On 1/5/11 12:00 PM, rory_f wrote:
I want to ensure tapes are filled 100% each time where possible. I've written a 
script in python to look at directory, figure out size, and create a disklist 
which will ensure a round about size for each disklist file - so for instance 
it will try to create a disklist file that contains entries in groups of 
400gb's - the size of a tape. I know amanda will fill a tape to 100% where 
possible but sometimes, if it is using compression, this doesn't work, and the 
first two tapes will fill 500gb+ and then the last tape will be left with 
200gb. This is a waste of 200gb - I'm trying to make sure all tapes are full 
where possible and not waste any space.

Not to be rude, but that's a false economy.

It could just as easily be said that you would be wasting tape capacity by not 
using compression.

You are asking to not allow more than 400GB per tape, and thus no more than 1200GB on the set of 3. Then you are complaining that the 1200GB is unevenly distributed across the 3 tapes, because compression allowed more than 400GB on each of the first 2 tapes. So, stated another way, you are asking that the "wasted" (or unused) 300GB (or so) of space be distributed across all 3 tapes, rather than just being on the last tape, and/or to just not use compression so that you can imagine that you are not wasting tape.
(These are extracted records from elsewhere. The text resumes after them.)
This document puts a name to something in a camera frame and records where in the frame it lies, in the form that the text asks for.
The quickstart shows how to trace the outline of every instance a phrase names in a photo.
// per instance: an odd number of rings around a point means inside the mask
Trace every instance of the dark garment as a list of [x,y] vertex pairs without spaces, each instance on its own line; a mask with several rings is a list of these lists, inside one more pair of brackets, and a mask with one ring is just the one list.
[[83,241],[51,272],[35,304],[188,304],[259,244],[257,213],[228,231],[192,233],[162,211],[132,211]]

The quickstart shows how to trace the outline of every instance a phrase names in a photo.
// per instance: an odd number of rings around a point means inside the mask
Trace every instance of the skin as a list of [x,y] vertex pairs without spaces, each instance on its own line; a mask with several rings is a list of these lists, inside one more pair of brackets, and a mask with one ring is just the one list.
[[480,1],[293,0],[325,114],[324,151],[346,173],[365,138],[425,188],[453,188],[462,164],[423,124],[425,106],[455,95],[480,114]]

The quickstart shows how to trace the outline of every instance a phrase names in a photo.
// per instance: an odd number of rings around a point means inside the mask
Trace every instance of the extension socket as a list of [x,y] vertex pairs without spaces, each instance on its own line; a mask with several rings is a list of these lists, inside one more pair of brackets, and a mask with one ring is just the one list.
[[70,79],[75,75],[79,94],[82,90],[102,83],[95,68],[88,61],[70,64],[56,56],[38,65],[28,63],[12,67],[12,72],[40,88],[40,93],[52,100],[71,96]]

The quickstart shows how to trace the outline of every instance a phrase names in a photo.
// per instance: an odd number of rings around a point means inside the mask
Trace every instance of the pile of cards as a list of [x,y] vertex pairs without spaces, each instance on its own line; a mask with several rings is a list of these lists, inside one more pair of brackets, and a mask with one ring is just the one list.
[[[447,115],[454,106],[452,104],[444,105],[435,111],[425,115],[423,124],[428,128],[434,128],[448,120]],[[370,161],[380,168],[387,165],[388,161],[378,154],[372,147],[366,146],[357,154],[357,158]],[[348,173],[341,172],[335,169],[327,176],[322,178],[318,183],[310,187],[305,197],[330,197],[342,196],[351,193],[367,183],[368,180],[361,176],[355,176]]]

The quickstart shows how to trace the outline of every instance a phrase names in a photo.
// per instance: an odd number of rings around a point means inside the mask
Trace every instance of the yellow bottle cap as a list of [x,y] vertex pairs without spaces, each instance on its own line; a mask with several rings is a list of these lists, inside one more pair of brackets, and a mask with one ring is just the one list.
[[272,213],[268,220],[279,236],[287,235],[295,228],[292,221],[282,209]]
500GB per tape means that you are getting about 20% compression. If that is consistent, have your python script set to queue up somewhere between 1400GB to 1500GB for backup, the choice depending on how close you want to shave it (with a higher risk of over running the last tape). Then you are being economical with your tape usage, getting a couple hundred more GB on the set of tapes than you were originally thinking.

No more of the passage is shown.